* Your goal:
Which of the lines in the data below contain the string "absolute"? Copy each of them.

**** Data segment

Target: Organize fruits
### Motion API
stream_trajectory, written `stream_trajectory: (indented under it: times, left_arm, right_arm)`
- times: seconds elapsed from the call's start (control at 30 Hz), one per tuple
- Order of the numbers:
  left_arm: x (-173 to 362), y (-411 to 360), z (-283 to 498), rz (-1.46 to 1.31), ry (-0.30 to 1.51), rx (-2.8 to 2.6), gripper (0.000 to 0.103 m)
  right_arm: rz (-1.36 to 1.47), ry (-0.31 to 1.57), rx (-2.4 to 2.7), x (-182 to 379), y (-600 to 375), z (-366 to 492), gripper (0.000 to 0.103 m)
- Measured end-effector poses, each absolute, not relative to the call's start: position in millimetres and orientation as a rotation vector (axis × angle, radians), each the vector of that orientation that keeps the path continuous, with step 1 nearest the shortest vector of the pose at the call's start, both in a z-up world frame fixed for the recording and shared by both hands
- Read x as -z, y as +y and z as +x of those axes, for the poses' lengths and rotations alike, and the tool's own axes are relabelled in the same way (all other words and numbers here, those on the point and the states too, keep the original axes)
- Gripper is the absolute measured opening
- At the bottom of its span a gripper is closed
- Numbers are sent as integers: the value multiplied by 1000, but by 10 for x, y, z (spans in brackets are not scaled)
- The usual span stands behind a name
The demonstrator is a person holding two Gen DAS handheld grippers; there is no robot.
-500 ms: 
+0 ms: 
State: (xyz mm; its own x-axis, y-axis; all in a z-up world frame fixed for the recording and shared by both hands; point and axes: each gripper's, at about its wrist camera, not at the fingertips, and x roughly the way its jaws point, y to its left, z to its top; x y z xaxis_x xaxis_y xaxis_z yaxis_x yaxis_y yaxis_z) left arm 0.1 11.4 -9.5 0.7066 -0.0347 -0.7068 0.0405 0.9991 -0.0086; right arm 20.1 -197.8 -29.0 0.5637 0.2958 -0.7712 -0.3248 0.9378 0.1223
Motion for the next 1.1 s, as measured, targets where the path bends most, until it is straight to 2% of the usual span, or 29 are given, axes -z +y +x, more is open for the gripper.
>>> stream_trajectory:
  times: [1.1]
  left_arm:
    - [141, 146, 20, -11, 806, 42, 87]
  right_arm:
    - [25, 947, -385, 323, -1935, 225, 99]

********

* Task response:
- Measured end-effector poses, each absolute, not relative to the call's start: position in millimetres and orientation as a rotation vector (axis × angle, radians), each the vector of that orientation that keeps the path continuous, with step 1 nearest the shortest vector of the pose at the call's start, both in a z-up world frame fixed for the recording and shared by both hands
- Gripper is the absolute measured opening

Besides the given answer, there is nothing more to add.